Information supplied:
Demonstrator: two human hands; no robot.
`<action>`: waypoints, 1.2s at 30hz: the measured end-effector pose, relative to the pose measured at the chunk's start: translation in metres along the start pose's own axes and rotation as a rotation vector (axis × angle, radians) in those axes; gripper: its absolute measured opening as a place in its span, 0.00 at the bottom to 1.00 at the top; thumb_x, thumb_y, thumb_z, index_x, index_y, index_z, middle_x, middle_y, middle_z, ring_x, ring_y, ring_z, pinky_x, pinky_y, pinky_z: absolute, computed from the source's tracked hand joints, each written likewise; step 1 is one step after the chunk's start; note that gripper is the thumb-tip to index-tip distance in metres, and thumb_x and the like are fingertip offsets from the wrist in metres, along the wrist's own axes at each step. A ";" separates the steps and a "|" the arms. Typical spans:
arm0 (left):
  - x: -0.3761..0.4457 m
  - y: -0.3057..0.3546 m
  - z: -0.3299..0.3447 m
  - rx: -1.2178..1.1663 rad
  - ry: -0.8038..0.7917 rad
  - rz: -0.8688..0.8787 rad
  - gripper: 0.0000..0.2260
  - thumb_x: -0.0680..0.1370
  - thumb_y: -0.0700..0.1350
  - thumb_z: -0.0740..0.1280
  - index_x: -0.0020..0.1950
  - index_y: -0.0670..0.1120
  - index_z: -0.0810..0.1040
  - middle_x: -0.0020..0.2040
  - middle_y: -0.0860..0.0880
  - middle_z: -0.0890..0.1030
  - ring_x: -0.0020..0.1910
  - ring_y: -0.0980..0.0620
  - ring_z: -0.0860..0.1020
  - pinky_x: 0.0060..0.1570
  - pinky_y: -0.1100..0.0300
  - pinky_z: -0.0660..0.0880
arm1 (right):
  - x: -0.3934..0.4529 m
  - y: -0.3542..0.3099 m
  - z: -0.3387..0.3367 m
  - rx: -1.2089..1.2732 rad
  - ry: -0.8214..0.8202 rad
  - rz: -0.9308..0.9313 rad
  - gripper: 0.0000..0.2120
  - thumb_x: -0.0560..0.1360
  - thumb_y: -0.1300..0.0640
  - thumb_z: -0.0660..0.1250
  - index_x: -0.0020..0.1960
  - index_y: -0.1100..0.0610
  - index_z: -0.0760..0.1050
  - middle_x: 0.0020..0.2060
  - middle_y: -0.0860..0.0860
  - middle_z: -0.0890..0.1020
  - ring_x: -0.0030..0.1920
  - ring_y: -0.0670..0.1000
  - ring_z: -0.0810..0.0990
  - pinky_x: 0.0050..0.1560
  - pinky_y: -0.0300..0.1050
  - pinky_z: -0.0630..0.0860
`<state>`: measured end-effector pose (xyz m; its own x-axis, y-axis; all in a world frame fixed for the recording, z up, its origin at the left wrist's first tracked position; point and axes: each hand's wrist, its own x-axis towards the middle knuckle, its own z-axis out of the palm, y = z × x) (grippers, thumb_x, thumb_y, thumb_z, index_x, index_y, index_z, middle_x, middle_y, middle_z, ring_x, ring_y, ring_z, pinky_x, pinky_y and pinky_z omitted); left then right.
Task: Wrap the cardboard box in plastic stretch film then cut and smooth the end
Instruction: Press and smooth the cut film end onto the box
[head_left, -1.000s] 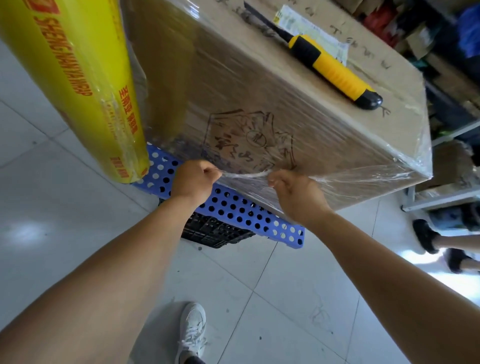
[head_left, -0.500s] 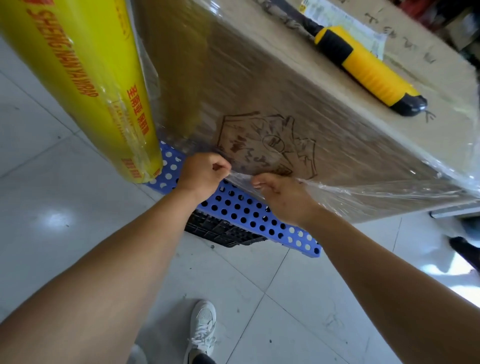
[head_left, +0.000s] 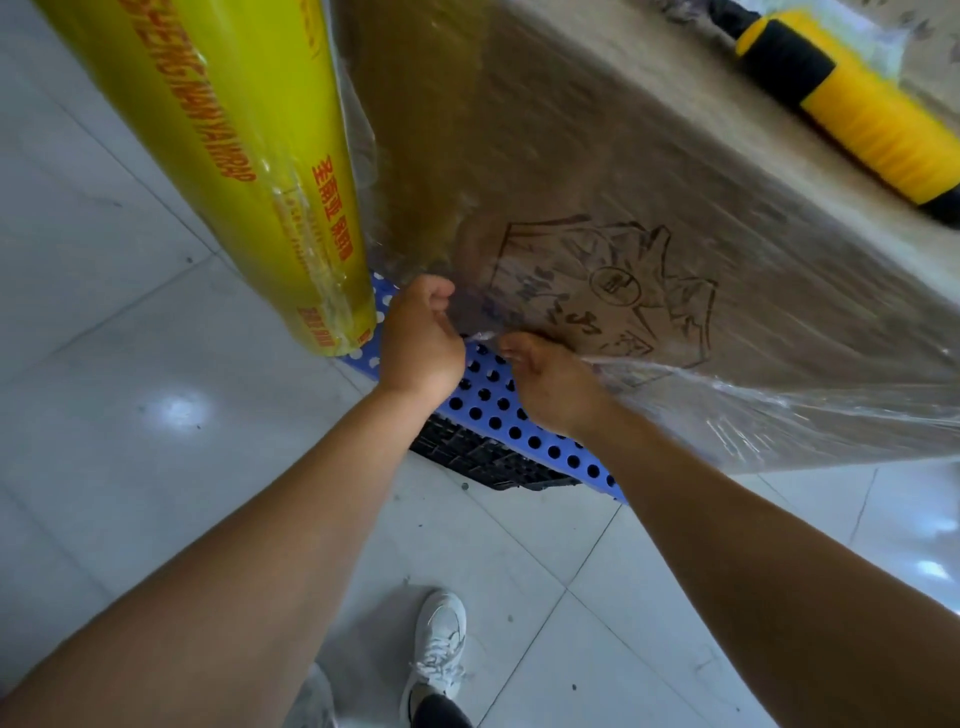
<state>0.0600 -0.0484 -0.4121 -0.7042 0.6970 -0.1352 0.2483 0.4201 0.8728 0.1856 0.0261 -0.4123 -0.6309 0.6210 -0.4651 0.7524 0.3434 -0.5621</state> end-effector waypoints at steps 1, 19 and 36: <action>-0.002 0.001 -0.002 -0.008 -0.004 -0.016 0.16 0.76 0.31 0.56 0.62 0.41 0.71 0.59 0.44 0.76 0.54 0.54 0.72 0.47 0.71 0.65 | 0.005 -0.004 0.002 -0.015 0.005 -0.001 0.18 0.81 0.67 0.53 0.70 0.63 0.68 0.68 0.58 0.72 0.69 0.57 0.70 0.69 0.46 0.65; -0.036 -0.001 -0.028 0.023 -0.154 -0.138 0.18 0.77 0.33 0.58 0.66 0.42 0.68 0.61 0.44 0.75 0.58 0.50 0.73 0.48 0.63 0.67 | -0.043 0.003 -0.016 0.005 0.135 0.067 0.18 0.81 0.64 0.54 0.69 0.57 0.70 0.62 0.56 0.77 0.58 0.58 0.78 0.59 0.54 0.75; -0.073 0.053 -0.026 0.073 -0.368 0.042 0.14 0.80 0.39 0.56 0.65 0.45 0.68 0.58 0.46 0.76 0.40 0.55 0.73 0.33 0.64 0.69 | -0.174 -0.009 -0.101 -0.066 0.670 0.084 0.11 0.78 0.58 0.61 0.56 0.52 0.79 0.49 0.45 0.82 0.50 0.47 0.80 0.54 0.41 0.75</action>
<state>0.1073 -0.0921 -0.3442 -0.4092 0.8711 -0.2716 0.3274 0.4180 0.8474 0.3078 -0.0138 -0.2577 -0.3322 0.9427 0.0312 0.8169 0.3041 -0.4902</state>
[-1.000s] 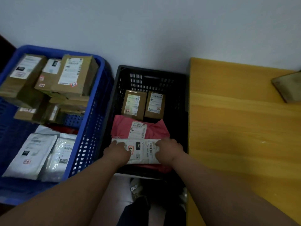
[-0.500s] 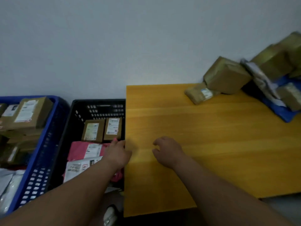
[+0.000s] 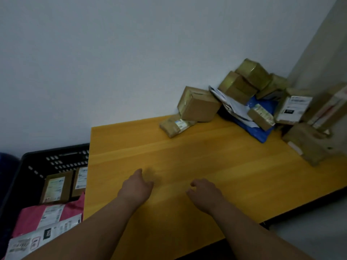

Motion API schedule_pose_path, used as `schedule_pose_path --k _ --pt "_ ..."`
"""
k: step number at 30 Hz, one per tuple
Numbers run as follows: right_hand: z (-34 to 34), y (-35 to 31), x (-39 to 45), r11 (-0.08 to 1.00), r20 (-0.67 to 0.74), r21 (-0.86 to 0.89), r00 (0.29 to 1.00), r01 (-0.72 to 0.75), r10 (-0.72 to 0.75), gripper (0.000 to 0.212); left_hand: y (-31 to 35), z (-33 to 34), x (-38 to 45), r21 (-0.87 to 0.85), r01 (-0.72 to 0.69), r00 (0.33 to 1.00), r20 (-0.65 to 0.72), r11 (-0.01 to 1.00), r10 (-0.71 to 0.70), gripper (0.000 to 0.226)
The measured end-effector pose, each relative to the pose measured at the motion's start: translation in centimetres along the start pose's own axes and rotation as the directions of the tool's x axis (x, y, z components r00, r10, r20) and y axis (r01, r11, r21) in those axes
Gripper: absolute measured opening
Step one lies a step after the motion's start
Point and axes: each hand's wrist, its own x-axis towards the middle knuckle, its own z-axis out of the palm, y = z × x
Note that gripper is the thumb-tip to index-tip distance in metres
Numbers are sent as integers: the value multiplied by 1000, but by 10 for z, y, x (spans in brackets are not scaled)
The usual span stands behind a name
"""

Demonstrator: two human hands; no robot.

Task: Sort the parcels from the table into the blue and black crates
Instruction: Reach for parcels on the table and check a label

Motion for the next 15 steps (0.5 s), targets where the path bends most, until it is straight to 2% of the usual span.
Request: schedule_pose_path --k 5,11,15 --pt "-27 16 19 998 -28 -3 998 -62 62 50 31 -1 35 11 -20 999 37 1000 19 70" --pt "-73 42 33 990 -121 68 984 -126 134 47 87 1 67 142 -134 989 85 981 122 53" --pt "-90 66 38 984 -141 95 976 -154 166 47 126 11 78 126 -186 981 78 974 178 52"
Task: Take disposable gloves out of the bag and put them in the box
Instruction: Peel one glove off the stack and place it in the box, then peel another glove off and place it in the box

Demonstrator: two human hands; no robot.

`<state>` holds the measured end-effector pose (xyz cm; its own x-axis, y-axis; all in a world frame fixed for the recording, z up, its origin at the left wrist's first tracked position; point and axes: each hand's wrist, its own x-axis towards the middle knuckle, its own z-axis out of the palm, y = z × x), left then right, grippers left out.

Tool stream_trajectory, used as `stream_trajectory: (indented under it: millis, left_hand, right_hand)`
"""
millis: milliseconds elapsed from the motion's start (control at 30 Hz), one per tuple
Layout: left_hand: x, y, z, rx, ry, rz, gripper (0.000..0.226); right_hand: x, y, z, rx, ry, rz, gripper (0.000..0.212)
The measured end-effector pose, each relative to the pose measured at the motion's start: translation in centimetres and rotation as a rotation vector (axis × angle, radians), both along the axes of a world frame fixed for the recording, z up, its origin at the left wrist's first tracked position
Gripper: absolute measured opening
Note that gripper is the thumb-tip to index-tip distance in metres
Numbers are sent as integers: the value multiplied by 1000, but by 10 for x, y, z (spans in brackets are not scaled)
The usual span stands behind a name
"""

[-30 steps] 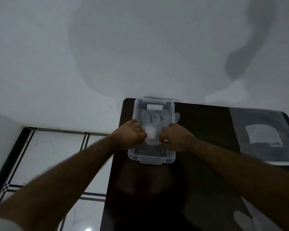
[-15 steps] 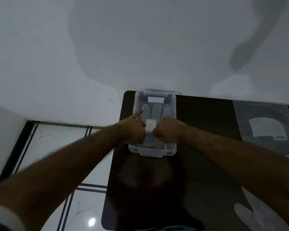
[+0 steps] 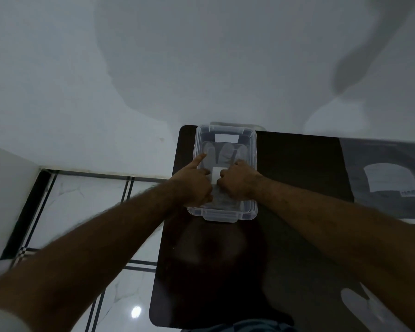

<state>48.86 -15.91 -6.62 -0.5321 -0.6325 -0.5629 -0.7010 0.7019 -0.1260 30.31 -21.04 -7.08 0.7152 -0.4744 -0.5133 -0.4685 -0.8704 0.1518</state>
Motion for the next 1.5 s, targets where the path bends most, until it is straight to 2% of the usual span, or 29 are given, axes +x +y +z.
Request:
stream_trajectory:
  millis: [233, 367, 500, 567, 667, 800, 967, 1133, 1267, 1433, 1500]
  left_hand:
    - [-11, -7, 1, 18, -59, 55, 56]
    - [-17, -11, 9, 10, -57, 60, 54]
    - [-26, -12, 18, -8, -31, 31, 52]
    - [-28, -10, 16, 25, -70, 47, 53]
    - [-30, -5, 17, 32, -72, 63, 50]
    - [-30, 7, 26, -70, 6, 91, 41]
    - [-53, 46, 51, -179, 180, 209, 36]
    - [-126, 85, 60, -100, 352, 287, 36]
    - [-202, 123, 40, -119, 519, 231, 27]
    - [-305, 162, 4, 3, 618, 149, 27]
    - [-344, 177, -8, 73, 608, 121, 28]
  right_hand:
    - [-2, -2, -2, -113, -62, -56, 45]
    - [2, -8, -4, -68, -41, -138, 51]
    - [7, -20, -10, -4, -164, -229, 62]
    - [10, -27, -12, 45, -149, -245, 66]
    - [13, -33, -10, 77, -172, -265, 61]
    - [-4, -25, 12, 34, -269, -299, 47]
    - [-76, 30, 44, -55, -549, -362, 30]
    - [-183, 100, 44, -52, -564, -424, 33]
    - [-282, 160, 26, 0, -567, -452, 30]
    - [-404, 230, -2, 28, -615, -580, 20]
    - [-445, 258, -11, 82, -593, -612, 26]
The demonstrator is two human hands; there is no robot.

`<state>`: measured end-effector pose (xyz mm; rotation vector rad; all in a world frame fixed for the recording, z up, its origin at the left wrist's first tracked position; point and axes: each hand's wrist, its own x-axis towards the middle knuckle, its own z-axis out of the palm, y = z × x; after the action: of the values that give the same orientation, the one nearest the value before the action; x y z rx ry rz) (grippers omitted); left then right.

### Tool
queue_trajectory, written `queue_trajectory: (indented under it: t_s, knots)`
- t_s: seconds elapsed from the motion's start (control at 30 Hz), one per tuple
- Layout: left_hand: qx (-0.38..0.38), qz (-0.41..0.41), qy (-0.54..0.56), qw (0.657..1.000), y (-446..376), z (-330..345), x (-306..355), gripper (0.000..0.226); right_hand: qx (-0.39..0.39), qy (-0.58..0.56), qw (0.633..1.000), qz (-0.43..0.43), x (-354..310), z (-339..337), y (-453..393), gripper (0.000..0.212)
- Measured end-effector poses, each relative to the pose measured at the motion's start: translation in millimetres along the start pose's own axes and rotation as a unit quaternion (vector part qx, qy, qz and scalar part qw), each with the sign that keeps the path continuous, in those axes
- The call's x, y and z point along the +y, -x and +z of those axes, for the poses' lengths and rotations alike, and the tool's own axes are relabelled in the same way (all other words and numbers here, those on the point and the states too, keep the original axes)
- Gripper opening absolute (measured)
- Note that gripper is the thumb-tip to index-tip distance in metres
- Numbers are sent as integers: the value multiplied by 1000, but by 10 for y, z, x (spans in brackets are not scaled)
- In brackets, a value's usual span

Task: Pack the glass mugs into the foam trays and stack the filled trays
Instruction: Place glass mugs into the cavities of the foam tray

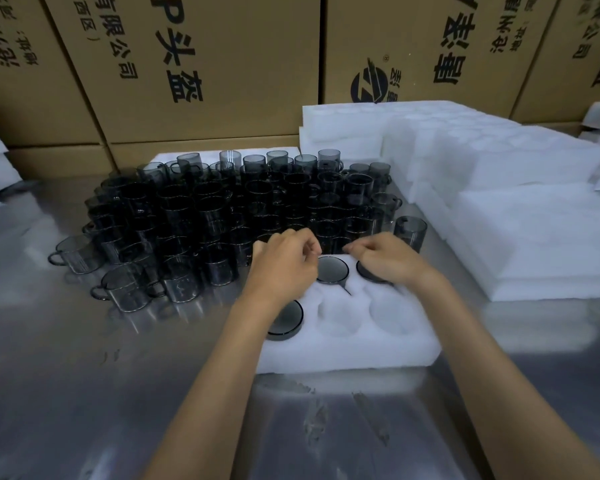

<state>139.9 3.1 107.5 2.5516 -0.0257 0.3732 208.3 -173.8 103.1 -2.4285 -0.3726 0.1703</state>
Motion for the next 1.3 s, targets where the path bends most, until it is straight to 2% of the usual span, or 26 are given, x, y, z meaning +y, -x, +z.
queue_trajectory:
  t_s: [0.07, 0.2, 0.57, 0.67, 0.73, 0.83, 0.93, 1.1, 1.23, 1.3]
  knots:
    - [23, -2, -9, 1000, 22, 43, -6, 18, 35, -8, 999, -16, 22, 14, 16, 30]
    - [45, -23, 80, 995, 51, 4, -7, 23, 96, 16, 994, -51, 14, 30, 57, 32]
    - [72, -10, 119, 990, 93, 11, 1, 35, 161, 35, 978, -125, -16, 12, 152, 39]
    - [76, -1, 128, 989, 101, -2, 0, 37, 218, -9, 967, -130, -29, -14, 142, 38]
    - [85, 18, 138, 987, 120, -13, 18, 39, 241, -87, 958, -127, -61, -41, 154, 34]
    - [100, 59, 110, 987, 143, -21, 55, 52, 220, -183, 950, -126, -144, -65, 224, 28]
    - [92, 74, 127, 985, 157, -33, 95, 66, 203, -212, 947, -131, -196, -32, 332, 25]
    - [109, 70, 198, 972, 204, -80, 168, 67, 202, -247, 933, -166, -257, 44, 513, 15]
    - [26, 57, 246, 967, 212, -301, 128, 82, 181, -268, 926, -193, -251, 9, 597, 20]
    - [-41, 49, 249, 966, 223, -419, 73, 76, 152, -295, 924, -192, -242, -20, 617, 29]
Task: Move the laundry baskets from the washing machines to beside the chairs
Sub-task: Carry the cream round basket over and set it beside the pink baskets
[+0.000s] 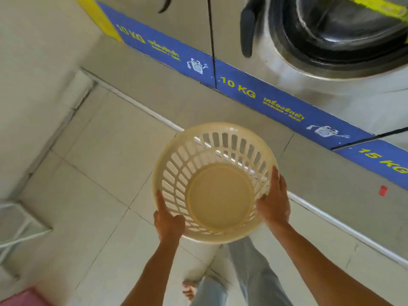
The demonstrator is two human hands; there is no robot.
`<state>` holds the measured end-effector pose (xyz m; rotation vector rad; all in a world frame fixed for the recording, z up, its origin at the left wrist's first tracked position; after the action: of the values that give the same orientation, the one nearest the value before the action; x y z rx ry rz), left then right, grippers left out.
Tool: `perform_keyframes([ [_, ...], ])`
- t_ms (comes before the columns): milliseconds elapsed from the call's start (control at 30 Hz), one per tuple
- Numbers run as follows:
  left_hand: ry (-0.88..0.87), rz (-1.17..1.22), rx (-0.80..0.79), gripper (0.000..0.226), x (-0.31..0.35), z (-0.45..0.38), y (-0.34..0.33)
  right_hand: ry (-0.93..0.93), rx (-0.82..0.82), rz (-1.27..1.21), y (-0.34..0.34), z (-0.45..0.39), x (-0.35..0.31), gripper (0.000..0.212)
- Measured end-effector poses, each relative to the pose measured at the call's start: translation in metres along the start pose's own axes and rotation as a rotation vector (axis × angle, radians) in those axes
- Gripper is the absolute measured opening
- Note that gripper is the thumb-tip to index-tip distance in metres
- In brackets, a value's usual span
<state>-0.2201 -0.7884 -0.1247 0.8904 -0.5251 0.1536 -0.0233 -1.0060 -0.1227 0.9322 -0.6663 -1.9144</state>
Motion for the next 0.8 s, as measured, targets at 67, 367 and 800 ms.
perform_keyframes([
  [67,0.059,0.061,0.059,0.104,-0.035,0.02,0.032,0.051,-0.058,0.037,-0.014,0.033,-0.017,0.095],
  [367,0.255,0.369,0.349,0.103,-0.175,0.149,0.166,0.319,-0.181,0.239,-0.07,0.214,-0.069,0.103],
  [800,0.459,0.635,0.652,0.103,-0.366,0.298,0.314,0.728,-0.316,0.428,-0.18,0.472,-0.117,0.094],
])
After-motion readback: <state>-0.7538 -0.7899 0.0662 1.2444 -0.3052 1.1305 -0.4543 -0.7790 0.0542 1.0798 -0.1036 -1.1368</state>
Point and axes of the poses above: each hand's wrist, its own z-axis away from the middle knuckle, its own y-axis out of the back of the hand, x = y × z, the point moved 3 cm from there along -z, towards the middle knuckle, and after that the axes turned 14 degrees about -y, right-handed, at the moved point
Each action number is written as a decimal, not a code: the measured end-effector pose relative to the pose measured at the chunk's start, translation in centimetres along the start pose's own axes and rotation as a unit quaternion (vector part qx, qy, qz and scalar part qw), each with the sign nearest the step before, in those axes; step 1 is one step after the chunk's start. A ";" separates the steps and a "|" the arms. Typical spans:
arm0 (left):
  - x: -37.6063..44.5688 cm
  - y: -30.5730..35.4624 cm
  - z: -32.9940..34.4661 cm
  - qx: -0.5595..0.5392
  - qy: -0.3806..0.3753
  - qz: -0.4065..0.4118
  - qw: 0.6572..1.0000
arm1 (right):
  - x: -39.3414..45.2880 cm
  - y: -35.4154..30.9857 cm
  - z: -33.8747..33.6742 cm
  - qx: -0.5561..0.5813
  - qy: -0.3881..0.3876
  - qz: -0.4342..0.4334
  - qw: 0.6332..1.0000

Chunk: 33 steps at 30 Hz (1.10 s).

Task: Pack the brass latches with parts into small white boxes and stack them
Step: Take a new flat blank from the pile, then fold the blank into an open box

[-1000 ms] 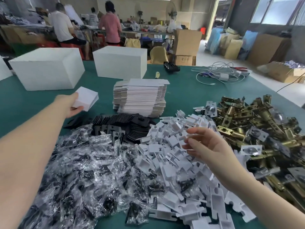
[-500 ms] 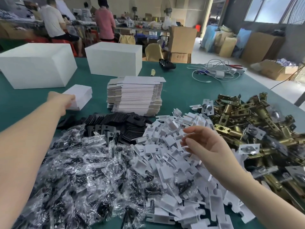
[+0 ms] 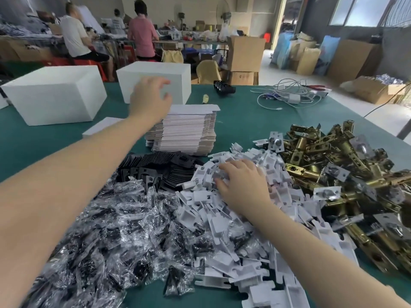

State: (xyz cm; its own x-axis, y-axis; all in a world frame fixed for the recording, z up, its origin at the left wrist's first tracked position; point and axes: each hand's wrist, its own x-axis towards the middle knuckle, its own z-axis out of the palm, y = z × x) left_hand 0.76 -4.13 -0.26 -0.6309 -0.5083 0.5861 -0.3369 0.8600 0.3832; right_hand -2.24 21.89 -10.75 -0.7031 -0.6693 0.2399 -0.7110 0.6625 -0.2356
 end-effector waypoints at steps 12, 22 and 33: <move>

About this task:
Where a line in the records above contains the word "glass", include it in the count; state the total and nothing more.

Response for this exercise:
2